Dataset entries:

════════════════════

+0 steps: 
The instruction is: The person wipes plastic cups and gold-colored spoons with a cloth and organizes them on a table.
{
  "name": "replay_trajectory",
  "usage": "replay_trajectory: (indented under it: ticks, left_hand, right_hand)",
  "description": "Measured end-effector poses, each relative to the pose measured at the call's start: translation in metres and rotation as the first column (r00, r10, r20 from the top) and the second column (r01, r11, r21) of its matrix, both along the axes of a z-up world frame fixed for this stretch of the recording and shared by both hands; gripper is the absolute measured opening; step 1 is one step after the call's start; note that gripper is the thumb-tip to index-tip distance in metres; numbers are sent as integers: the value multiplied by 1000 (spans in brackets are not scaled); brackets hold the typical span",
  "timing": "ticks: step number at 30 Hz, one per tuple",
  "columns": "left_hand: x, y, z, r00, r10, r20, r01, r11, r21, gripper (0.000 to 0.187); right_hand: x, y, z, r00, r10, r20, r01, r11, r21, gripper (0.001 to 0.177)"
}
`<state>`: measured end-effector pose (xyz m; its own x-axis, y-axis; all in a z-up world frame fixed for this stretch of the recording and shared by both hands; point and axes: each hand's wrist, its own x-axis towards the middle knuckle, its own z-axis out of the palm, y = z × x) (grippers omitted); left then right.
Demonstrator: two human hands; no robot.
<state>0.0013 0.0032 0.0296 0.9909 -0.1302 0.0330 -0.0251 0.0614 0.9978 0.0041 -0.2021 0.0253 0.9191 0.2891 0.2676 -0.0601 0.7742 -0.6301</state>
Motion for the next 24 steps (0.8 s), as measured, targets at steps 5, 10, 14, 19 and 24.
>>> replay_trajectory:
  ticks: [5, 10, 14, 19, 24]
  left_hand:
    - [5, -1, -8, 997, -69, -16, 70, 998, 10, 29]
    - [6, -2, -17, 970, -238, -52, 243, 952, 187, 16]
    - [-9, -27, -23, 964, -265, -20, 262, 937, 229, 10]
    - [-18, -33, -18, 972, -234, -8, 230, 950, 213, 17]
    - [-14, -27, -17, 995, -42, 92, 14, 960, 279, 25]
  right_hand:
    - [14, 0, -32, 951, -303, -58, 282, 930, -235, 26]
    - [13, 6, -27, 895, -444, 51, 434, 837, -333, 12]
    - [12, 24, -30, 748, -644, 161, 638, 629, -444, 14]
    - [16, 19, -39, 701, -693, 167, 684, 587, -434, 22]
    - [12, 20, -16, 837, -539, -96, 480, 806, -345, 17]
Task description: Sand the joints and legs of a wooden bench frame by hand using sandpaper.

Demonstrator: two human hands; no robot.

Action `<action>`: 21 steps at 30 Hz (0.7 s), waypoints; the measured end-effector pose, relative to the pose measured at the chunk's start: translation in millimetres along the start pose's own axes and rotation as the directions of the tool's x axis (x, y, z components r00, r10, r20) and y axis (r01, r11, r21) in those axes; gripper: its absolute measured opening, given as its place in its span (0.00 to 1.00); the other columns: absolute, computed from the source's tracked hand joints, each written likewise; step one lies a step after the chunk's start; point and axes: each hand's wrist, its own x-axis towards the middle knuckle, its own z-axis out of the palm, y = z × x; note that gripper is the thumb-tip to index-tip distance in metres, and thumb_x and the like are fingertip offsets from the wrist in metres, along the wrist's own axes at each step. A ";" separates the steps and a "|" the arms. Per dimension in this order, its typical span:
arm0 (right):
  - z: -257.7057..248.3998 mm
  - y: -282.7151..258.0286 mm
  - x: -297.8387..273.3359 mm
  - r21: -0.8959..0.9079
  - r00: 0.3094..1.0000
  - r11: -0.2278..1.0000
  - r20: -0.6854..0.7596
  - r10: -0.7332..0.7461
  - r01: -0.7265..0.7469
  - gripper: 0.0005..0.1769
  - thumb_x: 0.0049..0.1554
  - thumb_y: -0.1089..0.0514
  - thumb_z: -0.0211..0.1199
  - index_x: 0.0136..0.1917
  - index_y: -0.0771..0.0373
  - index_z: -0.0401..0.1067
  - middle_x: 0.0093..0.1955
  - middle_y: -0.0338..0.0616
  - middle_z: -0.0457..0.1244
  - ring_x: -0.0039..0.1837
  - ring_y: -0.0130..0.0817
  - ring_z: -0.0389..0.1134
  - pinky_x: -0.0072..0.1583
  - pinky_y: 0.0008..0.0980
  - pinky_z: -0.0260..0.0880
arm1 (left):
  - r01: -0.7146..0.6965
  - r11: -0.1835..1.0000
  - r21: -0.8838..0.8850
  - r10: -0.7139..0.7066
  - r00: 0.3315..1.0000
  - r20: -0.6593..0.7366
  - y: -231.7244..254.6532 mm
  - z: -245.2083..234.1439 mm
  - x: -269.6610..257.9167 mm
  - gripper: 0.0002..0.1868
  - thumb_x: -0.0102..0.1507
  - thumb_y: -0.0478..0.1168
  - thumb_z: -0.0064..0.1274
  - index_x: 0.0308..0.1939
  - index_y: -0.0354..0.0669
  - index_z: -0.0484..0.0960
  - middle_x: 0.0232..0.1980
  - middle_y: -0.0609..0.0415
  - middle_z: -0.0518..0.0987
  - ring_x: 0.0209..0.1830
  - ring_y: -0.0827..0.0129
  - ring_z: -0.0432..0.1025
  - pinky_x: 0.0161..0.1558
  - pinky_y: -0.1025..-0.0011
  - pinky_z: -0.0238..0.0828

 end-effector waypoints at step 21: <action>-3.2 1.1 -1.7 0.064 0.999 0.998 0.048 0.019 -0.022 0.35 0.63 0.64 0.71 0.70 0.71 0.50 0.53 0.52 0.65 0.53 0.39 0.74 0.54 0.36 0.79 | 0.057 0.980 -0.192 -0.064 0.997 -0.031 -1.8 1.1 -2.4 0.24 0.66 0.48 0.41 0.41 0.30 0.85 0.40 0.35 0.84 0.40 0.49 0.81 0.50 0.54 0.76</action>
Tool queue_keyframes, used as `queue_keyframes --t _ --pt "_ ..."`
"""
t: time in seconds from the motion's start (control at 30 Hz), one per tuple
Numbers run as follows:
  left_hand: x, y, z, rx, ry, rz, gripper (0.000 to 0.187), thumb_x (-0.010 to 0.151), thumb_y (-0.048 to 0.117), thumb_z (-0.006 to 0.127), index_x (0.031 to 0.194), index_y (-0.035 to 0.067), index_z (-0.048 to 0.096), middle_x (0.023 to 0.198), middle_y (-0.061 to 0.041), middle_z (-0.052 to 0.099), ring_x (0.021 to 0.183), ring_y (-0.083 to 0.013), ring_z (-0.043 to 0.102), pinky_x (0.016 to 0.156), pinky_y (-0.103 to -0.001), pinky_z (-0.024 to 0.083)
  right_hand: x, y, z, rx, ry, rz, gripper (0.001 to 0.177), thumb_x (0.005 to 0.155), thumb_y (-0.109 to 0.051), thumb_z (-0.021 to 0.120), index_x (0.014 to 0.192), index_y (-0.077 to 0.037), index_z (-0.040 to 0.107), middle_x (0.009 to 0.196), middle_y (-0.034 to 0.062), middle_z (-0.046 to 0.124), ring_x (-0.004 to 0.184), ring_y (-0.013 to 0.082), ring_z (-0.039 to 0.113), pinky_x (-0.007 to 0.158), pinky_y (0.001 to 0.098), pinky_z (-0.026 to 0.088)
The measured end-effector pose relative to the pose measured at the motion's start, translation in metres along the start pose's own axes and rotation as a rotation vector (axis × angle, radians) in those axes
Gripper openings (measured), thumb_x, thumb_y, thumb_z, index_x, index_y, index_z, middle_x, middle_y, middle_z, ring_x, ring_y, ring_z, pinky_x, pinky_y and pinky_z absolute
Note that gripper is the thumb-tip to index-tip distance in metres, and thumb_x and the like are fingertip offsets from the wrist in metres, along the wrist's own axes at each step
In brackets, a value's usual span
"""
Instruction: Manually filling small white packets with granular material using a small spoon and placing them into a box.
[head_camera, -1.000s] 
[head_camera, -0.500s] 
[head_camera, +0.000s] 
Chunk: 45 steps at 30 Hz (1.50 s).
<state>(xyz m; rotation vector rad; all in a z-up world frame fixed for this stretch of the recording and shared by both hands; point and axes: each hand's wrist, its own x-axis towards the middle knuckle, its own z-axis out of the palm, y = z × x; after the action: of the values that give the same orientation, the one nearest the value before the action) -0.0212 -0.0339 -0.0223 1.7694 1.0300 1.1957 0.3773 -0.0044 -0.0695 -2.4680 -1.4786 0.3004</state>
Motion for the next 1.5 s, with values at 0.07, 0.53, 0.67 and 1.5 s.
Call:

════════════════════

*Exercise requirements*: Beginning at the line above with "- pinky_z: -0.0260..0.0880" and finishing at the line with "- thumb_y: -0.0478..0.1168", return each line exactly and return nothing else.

*Finished exercise*:
  - pinky_z: -0.0260..0.0880
arm1 (left):
  - r01: -0.7146..0.6965
  - r11: -0.1835..1.0000
  - r21: -0.8838..0.8850
  - r10: -0.7139..0.7066
  - r00: 0.3315..1.0000
  - r20: -0.6593..0.7366
  - y: -231.7244..254.6532 mm
  - z: -245.2083..234.1439 mm
  - x: -269.6610..257.9167 mm
  - gripper: 0.0002..0.1868
  - thumb_x: -0.0102..0.1507
  - thumb_y: -0.0478..0.1168

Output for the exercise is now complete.